Work to be completed: Make an exact copy of all the data, pictures excluded.

Data section:
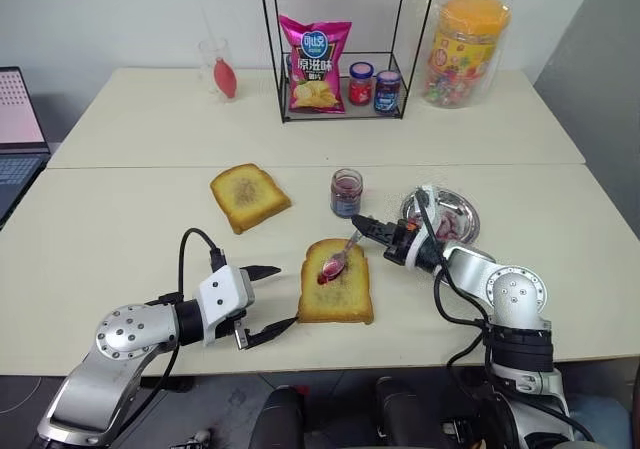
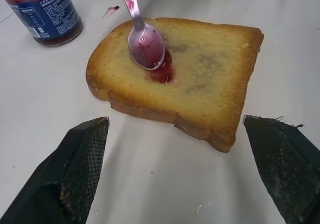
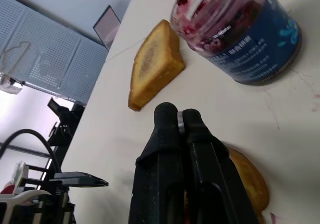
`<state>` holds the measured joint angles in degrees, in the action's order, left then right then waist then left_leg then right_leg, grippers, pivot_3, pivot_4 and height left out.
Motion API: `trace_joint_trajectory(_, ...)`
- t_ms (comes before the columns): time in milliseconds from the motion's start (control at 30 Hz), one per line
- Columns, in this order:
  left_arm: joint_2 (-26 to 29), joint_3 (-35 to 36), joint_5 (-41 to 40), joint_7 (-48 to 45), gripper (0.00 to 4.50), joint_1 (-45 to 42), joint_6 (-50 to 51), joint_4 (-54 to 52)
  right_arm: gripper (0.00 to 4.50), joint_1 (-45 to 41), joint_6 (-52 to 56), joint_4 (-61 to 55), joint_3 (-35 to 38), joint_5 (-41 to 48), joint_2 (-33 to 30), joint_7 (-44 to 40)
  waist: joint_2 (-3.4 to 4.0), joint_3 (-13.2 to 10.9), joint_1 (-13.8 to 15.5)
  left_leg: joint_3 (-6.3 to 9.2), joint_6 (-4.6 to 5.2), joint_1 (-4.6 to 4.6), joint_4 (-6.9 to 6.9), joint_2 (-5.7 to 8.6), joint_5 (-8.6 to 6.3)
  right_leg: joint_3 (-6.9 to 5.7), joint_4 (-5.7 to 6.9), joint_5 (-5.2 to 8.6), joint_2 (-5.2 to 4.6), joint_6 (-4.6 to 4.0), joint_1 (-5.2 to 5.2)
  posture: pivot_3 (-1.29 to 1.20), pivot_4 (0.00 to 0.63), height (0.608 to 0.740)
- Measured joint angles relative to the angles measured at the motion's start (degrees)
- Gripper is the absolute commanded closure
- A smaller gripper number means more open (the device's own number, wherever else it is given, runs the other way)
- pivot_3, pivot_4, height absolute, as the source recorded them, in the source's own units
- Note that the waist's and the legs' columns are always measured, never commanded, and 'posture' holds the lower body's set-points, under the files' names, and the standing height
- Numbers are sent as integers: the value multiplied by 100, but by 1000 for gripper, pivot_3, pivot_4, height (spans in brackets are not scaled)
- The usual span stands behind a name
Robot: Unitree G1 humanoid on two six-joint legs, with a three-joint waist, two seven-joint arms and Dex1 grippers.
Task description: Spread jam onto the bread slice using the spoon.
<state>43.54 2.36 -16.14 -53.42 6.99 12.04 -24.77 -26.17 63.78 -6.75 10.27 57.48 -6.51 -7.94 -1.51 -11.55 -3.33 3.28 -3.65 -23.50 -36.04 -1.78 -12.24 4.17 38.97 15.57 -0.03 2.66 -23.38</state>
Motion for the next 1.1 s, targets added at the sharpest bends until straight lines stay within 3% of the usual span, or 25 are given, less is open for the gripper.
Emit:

Solved exercise:
`<state>` holds the measured joint angles in degrees, in the action's order, left then right then waist then left_leg then right_leg, grippers, pivot_3, pivot_4 and height left out.
Motion API: `trace_joint_trajectory(_, ...)`
- t_ms (comes before the columns): time in milliseconds from the motion's start (control at 30 Hz), one per line
- Columns, in this order:
  left_arm: joint_2 (-26 to 29), joint_3 (-35 to 36), joint_5 (-41 to 40), joint_7 (-48 to 45), gripper (0.00 to 4.50), joint_1 (-45 to 42), joint_6 (-50 to 51), joint_4 (-54 to 52)
  right_arm: gripper (0.00 to 4.50), joint_1 (-45 to 41), joint_6 (-52 to 56), joint_4 (-61 to 55), joint_3 (-35 to 38), joint_5 (-41 to 48), joint_2 (-33 to 30), joint_7 (-44 to 40)
  waist: joint_2 (-3.4 to 4.0), joint_3 (-13.2 to 10.9), joint_1 (-13.8 to 15.5)
  left_leg: joint_3 (-6.3 to 9.2), joint_6 (-4.6 to 5.2), joint_1 (-4.6 to 4.6), joint_4 (-6.9 to 6.9), joint_2 (-5.7 to 8.6), joint_5 (-8.6 to 6.3)
  right_leg: joint_3 (-6.9 to 5.7), joint_4 (-5.7 to 6.9), joint_5 (-5.2 to 8.6), joint_2 (-5.2 to 4.6), joint_6 (-4.6 to 4.0), joint_1 (-5.2 to 5.2)
  posture: pivot_3 (-1.29 to 1.20), pivot_4 (0.00 to 0.63), height (0.608 to 0.740)
- Measured joint angles relative to the angles measured at the motion's start (degrees)
- Gripper is the absolute commanded closure
- A smaller gripper number means more open (the device's own number, wherever else it is given, runs the other way)
- pivot_3, pivot_4, height absolute, as the source recorded them, in the source's own units
- Note that the waist's and the legs' columns are always measured, never commanded, and 'posture' holds the lower body's set-points, under the files' names, and the standing height
- Numbers are sent as integers: the value multiplied by 100, but by 1000 for gripper, pivot_3, pivot_4, height (spans in brackets are not scaled)
- The usual span stands behind a name
Robot: Unitree G1 humanoid on two six-joint legs, with a three-joint waist, two seven-joint arms and Dex1 grippers.
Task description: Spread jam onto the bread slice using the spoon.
<state>43.54 2.36 -16.14 -53.42 6.99 12.04 -24.77 -26.17 63.78 -6.75 10.27 57.48 -6.51 -7.94 -1.51 -11.55 -3.33 3.28 -3.65 -23.50 -36.04 -1.78 -12.24 4.17 38.97 15.57 -0.03 2.66 -23.38</state>
Motion for the next 1.1 s, targets added at the sharpest bends until straight lines stay within 3% of the usual span, or 25 are given, less is open for the gripper.
Emit:

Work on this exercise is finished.